Hillary Clinton’s primary and caucus victories were due, in large measure, to black voters. The table that follows through the Wisconsin primary on April 5, 2016, is a chronological list of Clinton’s wins, followed by the percentage black population in each state, and the share of the black vote she won in each state. By way of reference, blacks constitute 13.2% of the U.S population (2013 estimate). ND means I could not find a specific number.
Hillary Clinton’s Primary and Caucus State Victories
State Blacks % Black Vote % (Clinton)
Nevada 9.0 76
South Carolina 27.9 86
Alabama 26.6 90
Arkansas 15.6 88
Georgia 31.4 83
Massachusetts 8.1 61
Tennessee 17.0 82
Texas 12.4 70
Virginia 19.7 84
Louisiana 32.5 ND
Mississippi 37.4 90
Florida 16.7 80
Illinois 14.7 60
Missouri 11.7 70
North Carolina 22.0 80
Ohio 12.5 68
Arizona 4.6 ND
Clinton’s wins in Nevada and Arizona with below national average populations for blacks are due to her large majorities among Latino (or Hispanic) voters. Massachusetts is the outlier
Next are the numbers for Bernie Sanders, again in chronological order. He won all the primary and caucus states with small black populations. Michigan was the only state he won in which blacks are a higher percentage of the state’s population than in the nation as a whole.
Bernie Sanders Primary and Caucus State Victories
State Blacks %
New Hampshire 1.5
Although Clinton lost to Sanders in Oklahoma, Michigan and Wisconsin, she received 71%, 65%, and 75% respectively of the black vote in those three states. I could not find any data on black percentages for Clinton in the other 12 states.

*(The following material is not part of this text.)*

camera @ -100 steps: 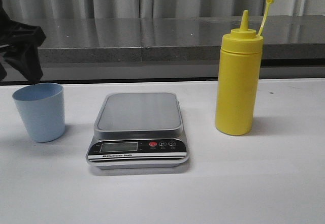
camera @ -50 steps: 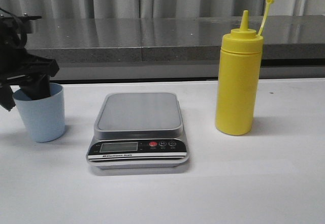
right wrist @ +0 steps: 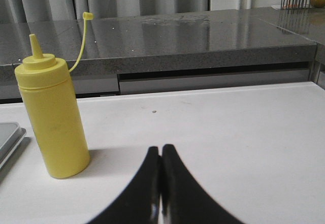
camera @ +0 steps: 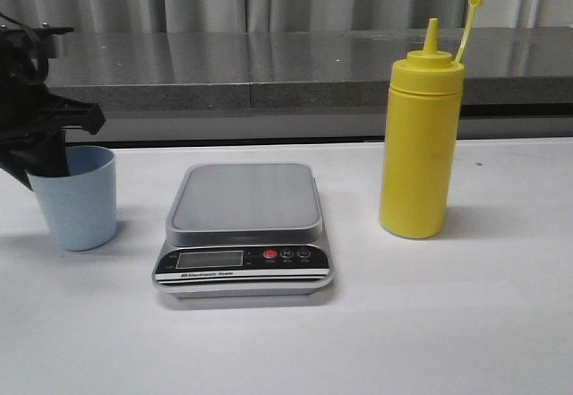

The only anomaly among Sanders’ wins is Michigan.
To summarize, Clinton’s successes are due to disproportionate support among blacks. She is the “black” candidate. Sanders draws very little support from blacks. He is the “white,” especially the white youth, candidate. The Democrat Party has divided into white and black camps in the 2016 presidential contest.
This gives new meaning to irony. White students have been at the forefront of promoting diversity on college campuses for decades, embracing various forms of affirmative action to increase the share of black enrollment, black faculty, and black administrators. Yet here they are opposing the black candidate in yuuuge numbers.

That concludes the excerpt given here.